Die konkrete Nennung des Themas können die Apothekenteams nun zum Anlass nehmen, sich entsprechend fortzubilden beziehungsweise ihr Wissen aufzufrischen. Einige Apothekerkammern haben Pseudo-Customer-Kontingente für ihre Mitgliedsapotheken gebucht und losen aus, welche besucht werden. Apotheken können auch selbst Pseudo-Customer-Besuche buchen.

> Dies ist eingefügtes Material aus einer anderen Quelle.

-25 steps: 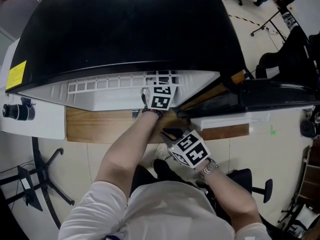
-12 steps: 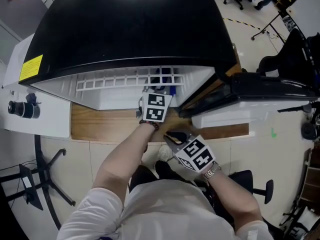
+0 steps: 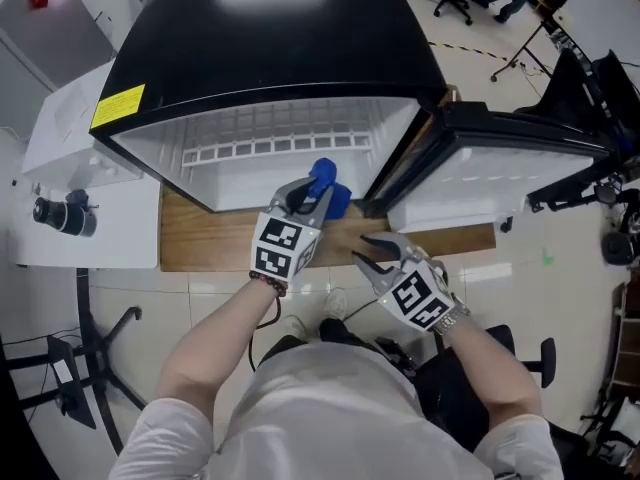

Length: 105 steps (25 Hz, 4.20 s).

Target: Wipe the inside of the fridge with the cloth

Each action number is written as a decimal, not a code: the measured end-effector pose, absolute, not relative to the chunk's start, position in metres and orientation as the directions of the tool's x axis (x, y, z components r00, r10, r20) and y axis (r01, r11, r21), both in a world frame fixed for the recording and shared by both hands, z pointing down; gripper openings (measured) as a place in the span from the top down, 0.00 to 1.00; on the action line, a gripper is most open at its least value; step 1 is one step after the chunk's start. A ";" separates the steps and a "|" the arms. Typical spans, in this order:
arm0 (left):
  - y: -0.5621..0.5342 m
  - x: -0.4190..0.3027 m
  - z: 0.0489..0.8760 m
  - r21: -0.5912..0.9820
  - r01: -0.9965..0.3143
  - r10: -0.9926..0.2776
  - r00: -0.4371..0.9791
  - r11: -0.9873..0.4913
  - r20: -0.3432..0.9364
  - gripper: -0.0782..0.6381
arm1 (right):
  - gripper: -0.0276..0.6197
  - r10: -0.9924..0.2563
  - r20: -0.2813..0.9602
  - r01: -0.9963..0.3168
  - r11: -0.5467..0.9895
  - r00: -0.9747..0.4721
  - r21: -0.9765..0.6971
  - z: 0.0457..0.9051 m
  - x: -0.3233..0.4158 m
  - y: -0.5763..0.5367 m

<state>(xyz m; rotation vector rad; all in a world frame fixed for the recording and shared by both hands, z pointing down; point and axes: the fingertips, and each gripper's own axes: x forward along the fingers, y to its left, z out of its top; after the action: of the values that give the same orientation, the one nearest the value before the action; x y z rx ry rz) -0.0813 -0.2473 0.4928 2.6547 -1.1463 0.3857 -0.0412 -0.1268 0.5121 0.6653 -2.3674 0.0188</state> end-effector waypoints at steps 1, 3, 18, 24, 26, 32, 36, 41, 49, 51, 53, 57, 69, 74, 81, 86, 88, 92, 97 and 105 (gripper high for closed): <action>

Die Materialien der BAK bezüglich der Leitlinie Information und Beratung des Patienten bei der Abgabe von Arzneimitteln zur Selbstmedikation und auch Anwendungsbeispiele finden sich unter www.abda.de/fuer-apotheker/qualitaetssicherung/leitlinien/leitlinien-und-arbeitshilfen/information-und-beratung.

Wichtiger Bestandteil des Pseudo-Customer-Besuchs ist das direkte Feedbackgespräch mit der beratenden Person. Zudem ist ein Gespräch mit dem verantwortlichen Apotheker vorgesehen. Die Apothekenleitung erhält zudem ein schriftliches Feedback mit den wichtigsten Stärken und Verbesserungspotenzialen für das Apothekenteam. Dies kann für die QMS-Zertifizierung genutzt werden.